Mr. Rogers generally is not eligible to participate in the Company’s benefit plans, but he will be permitted to participate in the Company’s medical and dental plans if he pays the required premiums. Mr. Rogers is also entitled to certain fringe benefits (such as an annual physical and transitional financial planning). Mr. Rogers also remains entitled to benefits under legacy plans and agreements of Cinergy, but Mr. Rogers’ rights to such benefits will be unaffected - neither enhanced nor diminished - by his employment with the Company.
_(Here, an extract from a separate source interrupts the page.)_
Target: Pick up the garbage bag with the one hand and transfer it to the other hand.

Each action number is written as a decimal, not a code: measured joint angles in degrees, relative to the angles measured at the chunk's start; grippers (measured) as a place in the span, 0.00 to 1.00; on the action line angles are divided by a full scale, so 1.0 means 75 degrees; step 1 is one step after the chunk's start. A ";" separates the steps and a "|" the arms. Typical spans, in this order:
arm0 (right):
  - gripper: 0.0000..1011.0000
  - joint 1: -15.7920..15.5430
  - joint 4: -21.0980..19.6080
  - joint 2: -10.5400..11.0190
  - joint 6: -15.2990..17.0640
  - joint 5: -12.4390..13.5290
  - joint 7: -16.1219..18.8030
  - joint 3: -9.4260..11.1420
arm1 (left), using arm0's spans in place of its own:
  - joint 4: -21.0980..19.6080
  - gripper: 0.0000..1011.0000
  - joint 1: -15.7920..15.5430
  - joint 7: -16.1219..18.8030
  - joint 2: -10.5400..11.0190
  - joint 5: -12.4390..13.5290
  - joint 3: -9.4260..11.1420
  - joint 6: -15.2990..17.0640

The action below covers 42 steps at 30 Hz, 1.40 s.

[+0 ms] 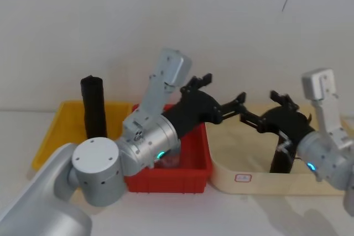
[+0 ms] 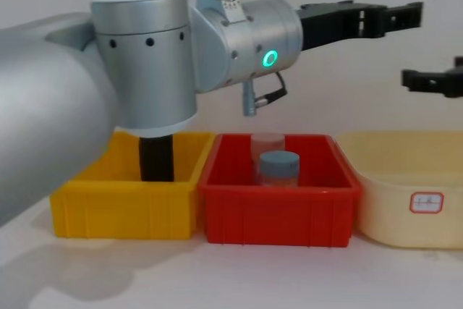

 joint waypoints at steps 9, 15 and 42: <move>0.99 0.0467 -0.0031 -0.0209 -0.0315 -0.0257 0.0211 -0.0519 | -0.0321 0.99 0.0273 0.0541 0.0251 0.0175 -0.0306 0.0058; 0.99 0.0770 0.0101 -0.0348 -0.0401 -0.0317 0.0414 -0.0845 | -0.0559 0.99 0.0496 0.0941 0.0425 0.0301 -0.0572 0.0129; 0.99 0.0899 0.0393 -0.0564 0.0829 0.0168 0.1363 -0.1748 | -0.1119 0.99 0.1263 0.2043 0.1005 0.0582 -0.1582 0.0461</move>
The Company desires to provide for Mr. Rogers’ security, and accordingly, whenever feasible, the Company will require Mr. Rogers to use Company aircraft for his business travel. However, Mr. Rogers is required to pay for the cost of any personal travel in accordance with the Company’s standard rates and policies, and he also will be responsible for the payment of any taxes on any related imputed income. If Mr. Rogers incurs ordinary and reasonable expenses associated with his spouse accompanying him on business travel, and/or such travel is taxable to Mr. Rogers or his spouse, the Company will reimburse Mr. Rogers for those expenses and will make a tax gross-up payment to hold him harmless from such tax.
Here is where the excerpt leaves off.